Ne è uscito un incontro. L'avvio di una relazione con i centri di Caritas in Ucraina che adesso sentiamo la voglia e la responsabilità di portare avanti, con azioni future uguali e diverse da questa.

Ne è uscita, per noi, una forma diversa di conoscenza di cosa è una guerra in Europa nel 2022. Dei suoi aspetti di violenza sottile e mentale, anche diversa da ciò che abitualmente abbiamo in mente.
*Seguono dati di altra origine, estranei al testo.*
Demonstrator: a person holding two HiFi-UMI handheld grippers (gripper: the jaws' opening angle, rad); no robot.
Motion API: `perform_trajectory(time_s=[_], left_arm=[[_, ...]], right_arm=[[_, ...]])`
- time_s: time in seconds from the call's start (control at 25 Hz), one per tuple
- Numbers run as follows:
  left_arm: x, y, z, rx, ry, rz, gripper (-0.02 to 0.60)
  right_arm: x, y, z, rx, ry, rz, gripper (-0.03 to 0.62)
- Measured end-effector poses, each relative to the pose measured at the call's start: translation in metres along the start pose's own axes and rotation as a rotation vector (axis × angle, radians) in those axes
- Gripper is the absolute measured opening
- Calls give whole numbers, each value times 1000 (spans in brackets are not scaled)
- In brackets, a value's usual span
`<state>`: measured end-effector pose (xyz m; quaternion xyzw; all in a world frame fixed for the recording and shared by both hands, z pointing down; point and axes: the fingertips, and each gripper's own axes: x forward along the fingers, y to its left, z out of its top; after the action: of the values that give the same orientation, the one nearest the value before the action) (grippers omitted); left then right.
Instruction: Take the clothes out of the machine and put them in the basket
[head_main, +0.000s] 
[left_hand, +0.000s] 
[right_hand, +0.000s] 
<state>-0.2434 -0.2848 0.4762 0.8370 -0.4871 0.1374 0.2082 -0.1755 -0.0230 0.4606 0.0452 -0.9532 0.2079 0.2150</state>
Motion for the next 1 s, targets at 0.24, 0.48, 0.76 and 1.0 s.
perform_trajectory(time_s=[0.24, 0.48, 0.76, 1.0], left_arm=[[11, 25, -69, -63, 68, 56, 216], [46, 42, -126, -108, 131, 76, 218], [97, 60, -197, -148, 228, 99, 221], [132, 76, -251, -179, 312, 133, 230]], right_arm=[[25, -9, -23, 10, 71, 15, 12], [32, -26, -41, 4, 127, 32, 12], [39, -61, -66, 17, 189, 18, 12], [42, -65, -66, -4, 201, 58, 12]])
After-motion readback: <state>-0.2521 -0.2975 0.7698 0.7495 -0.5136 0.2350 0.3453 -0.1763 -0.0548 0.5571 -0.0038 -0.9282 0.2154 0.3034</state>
Essere una ragazzina bionda, vestita in modo simile a tanti ragazzi italiani, con i capelli colorati e lo sguardo furbetto, sta assieme con il venire da una zona di guerra combattuta, aver passato settimane in un rifugio, essere uscita dalla città assediata con un corridoio umanitario ed essere ora sfollata in un'altra città.
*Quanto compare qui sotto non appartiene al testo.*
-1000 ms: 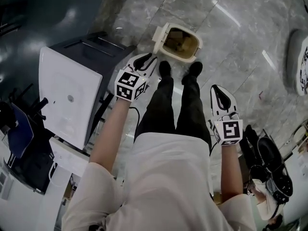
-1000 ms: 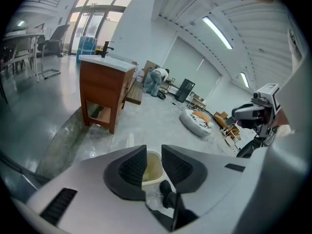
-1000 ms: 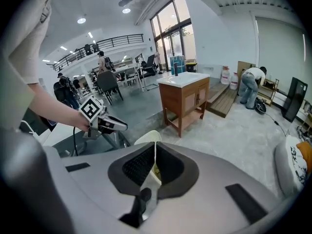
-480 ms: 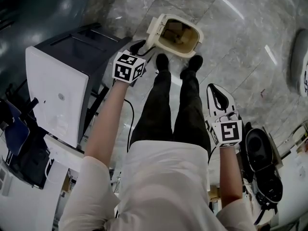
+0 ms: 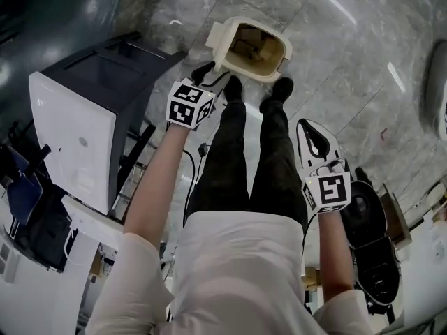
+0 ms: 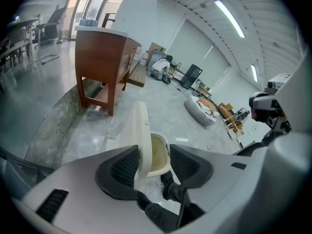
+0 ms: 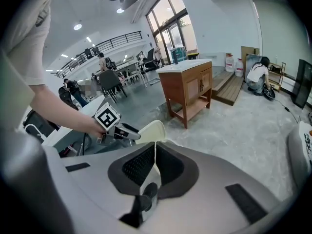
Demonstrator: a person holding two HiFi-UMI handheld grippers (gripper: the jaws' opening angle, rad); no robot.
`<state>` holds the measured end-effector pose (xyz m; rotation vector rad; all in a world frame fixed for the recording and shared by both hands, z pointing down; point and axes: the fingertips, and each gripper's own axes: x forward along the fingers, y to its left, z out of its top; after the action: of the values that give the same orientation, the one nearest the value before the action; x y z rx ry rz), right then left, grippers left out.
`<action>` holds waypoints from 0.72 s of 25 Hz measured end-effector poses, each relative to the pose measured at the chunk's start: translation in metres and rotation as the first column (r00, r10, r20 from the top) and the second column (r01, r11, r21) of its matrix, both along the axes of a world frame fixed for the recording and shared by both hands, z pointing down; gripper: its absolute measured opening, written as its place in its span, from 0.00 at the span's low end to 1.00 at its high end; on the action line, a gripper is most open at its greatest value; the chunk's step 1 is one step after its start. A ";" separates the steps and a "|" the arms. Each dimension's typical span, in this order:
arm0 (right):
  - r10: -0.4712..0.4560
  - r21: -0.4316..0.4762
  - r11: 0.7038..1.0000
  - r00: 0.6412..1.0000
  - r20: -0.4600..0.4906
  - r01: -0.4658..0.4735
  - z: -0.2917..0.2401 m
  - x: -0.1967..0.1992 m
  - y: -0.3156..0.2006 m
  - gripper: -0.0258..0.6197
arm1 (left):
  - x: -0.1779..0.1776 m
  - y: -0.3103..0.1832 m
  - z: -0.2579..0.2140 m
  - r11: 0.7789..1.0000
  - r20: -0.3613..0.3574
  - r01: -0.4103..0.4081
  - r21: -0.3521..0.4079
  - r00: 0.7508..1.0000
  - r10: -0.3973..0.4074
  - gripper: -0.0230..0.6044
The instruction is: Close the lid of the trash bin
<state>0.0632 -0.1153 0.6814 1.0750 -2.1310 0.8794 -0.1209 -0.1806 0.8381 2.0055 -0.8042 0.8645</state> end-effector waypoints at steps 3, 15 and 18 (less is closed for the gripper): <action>-0.016 0.000 1.000 1.000 0.013 0.016 0.007 0.003 0.001 0.09 | 0.020 0.008 0.003 0.999 -0.004 -0.031 0.006 0.999 0.031 0.38; 0.018 -0.032 0.999 1.000 0.023 -0.018 0.041 0.044 0.011 0.09 | 0.086 0.040 0.032 0.995 -0.014 -0.095 -0.013 0.995 0.095 0.38; 0.025 -0.036 0.999 0.999 0.027 -0.024 0.053 0.057 0.013 0.09 | 0.101 0.045 0.045 0.993 -0.007 -0.114 -0.023 0.994 0.113 0.38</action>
<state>0.1199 -0.1027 0.7340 1.0797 -2.1206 0.9450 -0.0197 -0.1358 0.8828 2.0476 -0.6792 0.9285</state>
Essere un giovane dinamico, che si fa i selfie sui social, che ascolta i Maneskin, sta assieme con l'essere orgoglioso del proprio Paese, ballarne i balli tradizionali, commuoversi pensando a chi combatte e a chi è lontano da casa. 

Essere un'educatrice solare, capace di entrare a ballare in mezzo al cerchio e coinvolgere altri allegramente, sta assieme con l'avere un marito al fronte, parenti vittime di guerra, essere sfollata e dover convivere con il dubbio di non essere una buona madre, per il fatto che si sceglie di restare e non di portare i figli al sicuro altrove. 

Per i ragazzi ucraini e per le operatrici Caritas ne è uscito (ce l'hanno detto in tutti i modi) la possibilità di rilassarsi, di abbassare le difese, di riprendere fiato. Sono persone che vogliono restare in Ucraina. Che non vogliono andare via. Di fronte al pericolo, finché possibile, cambiano città, ma restano all'interno del Paese. Ma la tensione della guerra è sottile e pesante. E dopo 6 mesi di guerra, di scelte sempre difficili da prendere, di tensione, di super lavoro, di fatica... questa vacanza in Italia è stato un modo per poter non pensare, per godersi panorami e tempi senza sirene. Per loro ha avuto senso. 

Sono state tante le riflessioni nate. Molte non previste in anticipo. 

Nell'organizzare al volo abbiamo coinvolto i figli ed alcuni dei volontari italiani erano 18enni. Da una scelta anche un po' casuale e contingente è nata una delle intuizioni più chiare per il futuro. Tra ragazzi la relazione scatta facilmente ed immediatamente e la curiosità di conoscere l'altro è un motore potente. Usare rudimenti di inglese e google traduttore per capirsi, per raccontarsi, per scambiarsi foto e musica viene spontaneo ed è il primo passo per poi parlare (con propri codici e modi) di guerra, di Europa e di altro...

Perché non pensare, per il futuro, a momenti di scambio tra ragazzi italiani ed ucraini coinvolgendo parrocchie, gruppi scout, scuole, circoli ed altro? 

Trovarsi tutti a dormire nello stesso posto, stare assieme a pelar patate, ad apparecchiare e fare giochi in mezzo ad un cerchio ha creato una sorta di rispecchiamento anche tra noi adulti. 

Siamo tutti operatori sociali, tutti persone che cercano di dare il proprio contributo per una comunità migliore e che al tempo stesso cercano di fare del proprio meglio con la famiglia, i figli, la vita privata non sempre facile... Non c'è nessun merito nell'essere nella parte in cui ci si trova. Nessuna certezza che le divisioni restino queste eternamente. Non ci sono ruoli di vittima e di persone solidali fissamente separati ed assegnati. Ognuno è chiamato a fare ciò che può, al meglio che può, nella situazione in cui è.